WHAT NEEDS TO BE DONE
To complete this task, print all the data below exactly but leave out the images.

Dataset entries
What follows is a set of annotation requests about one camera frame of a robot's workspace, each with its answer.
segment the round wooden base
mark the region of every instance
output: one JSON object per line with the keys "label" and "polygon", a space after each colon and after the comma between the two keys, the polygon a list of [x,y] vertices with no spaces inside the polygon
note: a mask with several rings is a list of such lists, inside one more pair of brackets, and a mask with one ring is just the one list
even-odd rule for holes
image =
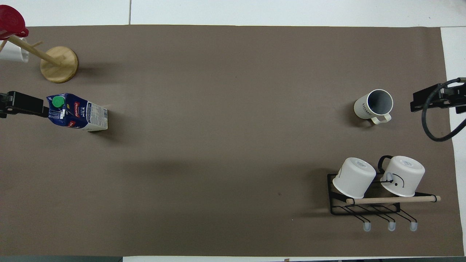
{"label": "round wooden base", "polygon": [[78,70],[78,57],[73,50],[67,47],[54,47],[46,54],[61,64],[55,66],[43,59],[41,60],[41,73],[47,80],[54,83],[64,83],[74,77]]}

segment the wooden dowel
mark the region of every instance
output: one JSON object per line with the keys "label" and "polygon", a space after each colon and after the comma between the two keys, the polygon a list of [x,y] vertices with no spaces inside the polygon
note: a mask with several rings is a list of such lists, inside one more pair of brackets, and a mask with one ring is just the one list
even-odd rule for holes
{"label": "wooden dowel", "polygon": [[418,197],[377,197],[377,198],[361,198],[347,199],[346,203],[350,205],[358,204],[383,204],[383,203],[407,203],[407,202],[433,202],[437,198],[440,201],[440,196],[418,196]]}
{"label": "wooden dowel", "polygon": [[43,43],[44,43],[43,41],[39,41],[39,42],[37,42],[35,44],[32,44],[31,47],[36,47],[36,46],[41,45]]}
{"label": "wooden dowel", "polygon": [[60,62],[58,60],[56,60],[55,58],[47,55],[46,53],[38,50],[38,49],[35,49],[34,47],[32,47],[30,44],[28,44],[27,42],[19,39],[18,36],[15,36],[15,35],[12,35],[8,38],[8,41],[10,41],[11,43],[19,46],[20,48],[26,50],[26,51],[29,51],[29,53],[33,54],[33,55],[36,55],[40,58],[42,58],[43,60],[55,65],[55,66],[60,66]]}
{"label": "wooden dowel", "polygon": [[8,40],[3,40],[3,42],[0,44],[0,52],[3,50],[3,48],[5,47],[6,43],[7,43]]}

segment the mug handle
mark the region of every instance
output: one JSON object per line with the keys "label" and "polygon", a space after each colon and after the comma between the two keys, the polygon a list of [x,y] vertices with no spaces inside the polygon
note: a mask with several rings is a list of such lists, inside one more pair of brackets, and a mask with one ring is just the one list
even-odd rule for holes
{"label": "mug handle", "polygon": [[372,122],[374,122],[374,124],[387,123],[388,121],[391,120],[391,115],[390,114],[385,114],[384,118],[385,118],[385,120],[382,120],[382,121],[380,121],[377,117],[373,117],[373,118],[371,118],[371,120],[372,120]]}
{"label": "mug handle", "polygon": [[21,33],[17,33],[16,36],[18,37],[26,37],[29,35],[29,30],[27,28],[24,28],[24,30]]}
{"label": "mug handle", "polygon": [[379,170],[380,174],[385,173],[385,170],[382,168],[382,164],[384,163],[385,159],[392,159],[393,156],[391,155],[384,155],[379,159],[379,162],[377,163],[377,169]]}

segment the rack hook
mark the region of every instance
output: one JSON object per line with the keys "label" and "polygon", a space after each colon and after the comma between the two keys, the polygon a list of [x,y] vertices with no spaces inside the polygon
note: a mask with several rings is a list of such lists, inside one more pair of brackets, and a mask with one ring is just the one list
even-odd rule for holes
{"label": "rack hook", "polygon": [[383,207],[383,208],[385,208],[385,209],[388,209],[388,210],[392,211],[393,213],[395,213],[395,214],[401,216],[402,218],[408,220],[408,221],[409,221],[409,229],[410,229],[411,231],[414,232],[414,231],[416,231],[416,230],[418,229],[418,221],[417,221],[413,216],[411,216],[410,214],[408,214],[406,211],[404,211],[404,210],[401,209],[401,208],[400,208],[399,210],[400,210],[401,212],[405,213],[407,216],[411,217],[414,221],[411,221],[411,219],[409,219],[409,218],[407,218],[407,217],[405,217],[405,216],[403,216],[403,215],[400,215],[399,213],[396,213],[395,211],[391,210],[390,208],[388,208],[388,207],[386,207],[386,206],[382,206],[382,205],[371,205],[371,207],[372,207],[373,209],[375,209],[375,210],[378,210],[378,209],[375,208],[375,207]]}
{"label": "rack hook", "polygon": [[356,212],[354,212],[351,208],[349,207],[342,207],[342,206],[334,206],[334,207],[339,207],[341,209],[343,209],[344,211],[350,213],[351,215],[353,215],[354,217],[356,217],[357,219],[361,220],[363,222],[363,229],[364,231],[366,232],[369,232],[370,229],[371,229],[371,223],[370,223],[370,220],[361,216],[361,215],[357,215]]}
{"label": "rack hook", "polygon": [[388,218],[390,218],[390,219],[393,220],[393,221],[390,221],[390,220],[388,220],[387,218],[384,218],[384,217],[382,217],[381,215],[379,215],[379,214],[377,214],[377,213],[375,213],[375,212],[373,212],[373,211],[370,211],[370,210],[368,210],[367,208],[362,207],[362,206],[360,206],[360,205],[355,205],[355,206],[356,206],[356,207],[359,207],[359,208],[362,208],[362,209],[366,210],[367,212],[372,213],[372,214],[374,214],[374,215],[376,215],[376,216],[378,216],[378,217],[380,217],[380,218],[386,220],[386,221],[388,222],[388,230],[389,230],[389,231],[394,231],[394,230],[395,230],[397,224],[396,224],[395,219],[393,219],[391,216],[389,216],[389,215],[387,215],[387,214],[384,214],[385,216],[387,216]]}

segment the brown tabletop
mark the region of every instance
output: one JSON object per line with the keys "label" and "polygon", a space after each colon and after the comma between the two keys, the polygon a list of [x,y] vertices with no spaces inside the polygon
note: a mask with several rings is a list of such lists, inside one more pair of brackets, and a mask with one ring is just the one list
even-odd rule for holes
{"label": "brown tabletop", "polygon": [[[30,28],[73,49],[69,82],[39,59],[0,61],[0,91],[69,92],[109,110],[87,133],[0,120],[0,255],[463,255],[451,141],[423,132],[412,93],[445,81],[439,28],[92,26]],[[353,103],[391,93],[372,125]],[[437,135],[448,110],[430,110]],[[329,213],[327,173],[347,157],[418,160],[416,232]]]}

THE COMPLETED TASK
What follows is a set of annotation requests about one camera frame of a robot's workspace, each with its answer.
segment the round wooden base
mark the region of every instance
output: one JSON object per line with the keys "label" and "polygon", a space after each colon and after the comma between the two keys, the polygon a list of [x,y] vertices with no spaces inside the polygon
note: a mask with several rings is a list of such lists, inside one more pair of brackets, and a mask with one ring is just the one list
even-odd rule for holes
image =
{"label": "round wooden base", "polygon": [[78,70],[78,57],[73,50],[67,47],[54,47],[46,54],[61,64],[55,66],[43,59],[41,60],[41,73],[47,80],[54,83],[64,83],[74,77]]}

segment the wooden dowel
mark the region of every instance
output: one JSON object per line with the keys "label" and "polygon", a space after each colon and after the comma between the two keys, the polygon a list of [x,y] vertices with no spaces inside the polygon
note: a mask with several rings is a list of such lists, inside one more pair of brackets, and a mask with one ring is just the one list
even-odd rule for holes
{"label": "wooden dowel", "polygon": [[418,197],[377,197],[377,198],[361,198],[347,199],[346,203],[350,205],[358,204],[383,204],[383,203],[407,203],[407,202],[433,202],[437,198],[440,201],[440,196],[418,196]]}
{"label": "wooden dowel", "polygon": [[43,43],[44,43],[43,41],[39,41],[39,42],[37,42],[35,44],[32,44],[31,47],[36,47],[36,46],[41,45]]}
{"label": "wooden dowel", "polygon": [[60,62],[58,60],[56,60],[55,58],[47,55],[46,53],[38,50],[38,49],[35,49],[34,47],[32,47],[30,44],[28,44],[27,42],[19,39],[18,36],[15,36],[15,35],[12,35],[8,38],[8,41],[10,41],[11,43],[19,46],[20,48],[26,50],[26,51],[29,51],[29,53],[33,54],[33,55],[36,55],[40,58],[42,58],[43,60],[55,65],[55,66],[60,66]]}
{"label": "wooden dowel", "polygon": [[8,40],[3,40],[3,42],[0,44],[0,52],[3,50],[3,48],[5,47],[6,43],[7,43]]}

segment the mug handle
mark the region of every instance
output: one JSON object per line with the keys "label" and "polygon", a space after each colon and after the comma between the two keys, the polygon a list of [x,y] vertices with no spaces inside the polygon
note: a mask with several rings is a list of such lists, inside one more pair of brackets, and a mask with one ring is just the one list
even-odd rule for holes
{"label": "mug handle", "polygon": [[372,122],[374,122],[374,124],[387,123],[388,121],[391,120],[391,115],[390,114],[385,114],[384,118],[385,118],[385,120],[382,120],[382,121],[380,121],[377,117],[373,117],[373,118],[371,118],[371,120],[372,120]]}
{"label": "mug handle", "polygon": [[21,33],[17,33],[16,36],[18,37],[26,37],[29,35],[29,30],[27,28],[24,28],[24,30]]}
{"label": "mug handle", "polygon": [[379,170],[380,174],[385,173],[385,170],[382,168],[382,164],[384,163],[385,159],[392,159],[393,156],[391,155],[384,155],[379,159],[379,162],[377,163],[377,169]]}

segment the rack hook
mark the region of every instance
output: one JSON object per line with the keys "label" and "polygon", a space after each colon and after the comma between the two keys, the polygon a list of [x,y] vertices with no spaces inside the polygon
note: a mask with several rings is a list of such lists, inside one more pair of brackets, and a mask with one ring is just the one list
even-odd rule for holes
{"label": "rack hook", "polygon": [[383,207],[383,208],[385,208],[385,209],[388,209],[388,210],[392,211],[393,213],[395,213],[395,214],[401,216],[402,218],[408,220],[408,221],[409,221],[409,229],[410,229],[411,231],[414,232],[414,231],[416,231],[416,230],[418,229],[418,221],[417,221],[413,216],[411,216],[410,214],[408,214],[406,211],[404,211],[404,210],[401,209],[401,208],[400,208],[399,210],[400,210],[401,212],[405,213],[407,216],[411,217],[414,221],[411,221],[411,219],[409,219],[409,218],[407,218],[407,217],[405,217],[405,216],[403,216],[403,215],[400,215],[399,213],[396,213],[395,211],[391,210],[390,208],[388,208],[388,207],[386,207],[386,206],[382,206],[382,205],[371,205],[371,207],[372,207],[373,209],[375,209],[375,210],[378,210],[378,209],[375,208],[375,207]]}
{"label": "rack hook", "polygon": [[356,212],[354,212],[351,208],[349,207],[342,207],[342,206],[334,206],[334,207],[339,207],[341,209],[343,209],[344,211],[350,213],[351,215],[353,215],[354,217],[356,217],[357,219],[361,220],[363,222],[363,229],[364,231],[366,232],[369,232],[370,229],[371,229],[371,223],[370,223],[370,220],[361,216],[361,215],[357,215]]}
{"label": "rack hook", "polygon": [[388,218],[390,218],[390,219],[393,220],[393,221],[390,221],[390,220],[388,220],[387,218],[384,218],[384,217],[382,217],[381,215],[379,215],[379,214],[377,214],[377,213],[375,213],[375,212],[373,212],[373,211],[370,211],[370,210],[368,210],[367,208],[362,207],[362,206],[360,206],[360,205],[355,205],[355,206],[356,206],[356,207],[359,207],[359,208],[362,208],[362,209],[366,210],[367,212],[372,213],[372,214],[374,214],[374,215],[376,215],[376,216],[378,216],[378,217],[380,217],[380,218],[386,220],[386,221],[388,222],[388,230],[389,230],[389,231],[394,231],[394,230],[395,230],[397,224],[396,224],[395,219],[393,219],[391,216],[389,216],[389,215],[387,215],[387,214],[384,214],[385,216],[387,216]]}

segment the brown tabletop
mark the region of every instance
output: one JSON object per line with the keys "label" and "polygon", a space after each colon and after the comma between the two keys, the polygon a list of [x,y] vertices with no spaces inside the polygon
note: a mask with several rings is a list of such lists, inside one more pair of brackets, and a mask with one ring is just the one list
even-odd rule for holes
{"label": "brown tabletop", "polygon": [[[30,28],[73,49],[69,82],[39,59],[0,61],[0,91],[69,92],[109,110],[87,133],[0,120],[0,255],[463,255],[451,141],[423,132],[412,93],[445,81],[439,28],[92,26]],[[353,103],[391,93],[372,125]],[[437,135],[448,110],[430,110]],[[329,213],[327,173],[347,157],[418,160],[416,232]]]}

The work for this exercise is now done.